[Start of section]

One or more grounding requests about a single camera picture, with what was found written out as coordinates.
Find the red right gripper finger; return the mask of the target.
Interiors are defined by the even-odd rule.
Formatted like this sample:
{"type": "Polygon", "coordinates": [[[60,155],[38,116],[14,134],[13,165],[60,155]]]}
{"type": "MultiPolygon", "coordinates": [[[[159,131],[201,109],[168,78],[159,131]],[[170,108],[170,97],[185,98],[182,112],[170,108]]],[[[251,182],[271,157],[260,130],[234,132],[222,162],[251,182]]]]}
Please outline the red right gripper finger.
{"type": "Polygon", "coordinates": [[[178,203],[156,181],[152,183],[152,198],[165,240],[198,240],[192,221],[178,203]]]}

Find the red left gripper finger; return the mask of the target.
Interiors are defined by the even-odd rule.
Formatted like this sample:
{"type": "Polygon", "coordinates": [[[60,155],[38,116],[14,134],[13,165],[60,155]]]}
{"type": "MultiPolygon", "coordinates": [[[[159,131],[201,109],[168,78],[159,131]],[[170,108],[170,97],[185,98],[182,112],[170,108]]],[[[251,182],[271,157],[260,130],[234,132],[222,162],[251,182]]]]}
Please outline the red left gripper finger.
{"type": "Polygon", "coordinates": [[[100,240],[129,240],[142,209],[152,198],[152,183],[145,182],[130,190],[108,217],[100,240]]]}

[End of section]
[Start of section]

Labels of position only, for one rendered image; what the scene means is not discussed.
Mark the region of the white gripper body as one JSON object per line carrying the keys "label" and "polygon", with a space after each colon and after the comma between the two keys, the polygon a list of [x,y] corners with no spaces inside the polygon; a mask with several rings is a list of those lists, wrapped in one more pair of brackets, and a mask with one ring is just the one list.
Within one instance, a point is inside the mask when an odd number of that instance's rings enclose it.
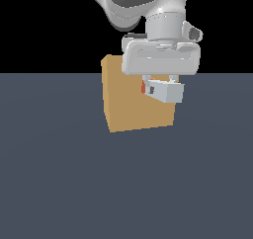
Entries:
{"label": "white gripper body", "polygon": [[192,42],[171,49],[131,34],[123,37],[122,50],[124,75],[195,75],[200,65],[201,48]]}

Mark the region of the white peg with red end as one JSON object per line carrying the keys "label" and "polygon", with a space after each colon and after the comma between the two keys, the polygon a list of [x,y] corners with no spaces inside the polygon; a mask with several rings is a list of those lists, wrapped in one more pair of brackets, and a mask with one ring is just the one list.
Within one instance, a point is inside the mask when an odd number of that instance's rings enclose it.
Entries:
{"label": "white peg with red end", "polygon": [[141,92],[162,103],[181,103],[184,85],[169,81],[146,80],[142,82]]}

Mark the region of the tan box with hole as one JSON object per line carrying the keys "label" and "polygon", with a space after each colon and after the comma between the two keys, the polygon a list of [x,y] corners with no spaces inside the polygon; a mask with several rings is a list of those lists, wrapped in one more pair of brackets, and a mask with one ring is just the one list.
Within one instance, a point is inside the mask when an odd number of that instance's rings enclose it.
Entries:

[End of section]

> TASK DIRECTIONS
In which lines of the material above does the string "object" occur? Copy them all.

> ANSWER SPACE
Mark the region of the white gripper body as one JSON object per line carrying the keys "label" and "polygon", with a space after each colon and after the comma between the two keys, the polygon a list of [x,y] corners with no spaces inside the polygon; a mask with several rings is a list of those lists, wrapped in one more pair of brackets, and a mask with one ring is just the one list.
Mark the region of the white peg with red end as one JSON object per line carrying the keys "label" and "polygon", with a space after each colon and after the comma between the two keys, the polygon a list of [x,y] corners with no spaces inside the polygon; a mask with several rings is a list of those lists, wrapped in one more pair of brackets, and a mask with one ring is just the one list.
Mark the region of the tan box with hole as one JSON object per line carrying the keys "label" and "polygon", with a space after each colon and after the comma between the two keys, the polygon a list of [x,y] corners with no spaces inside the polygon; a mask with several rings is a list of those lists, wrapped in one more pair of brackets, and a mask with one ring is just the one list.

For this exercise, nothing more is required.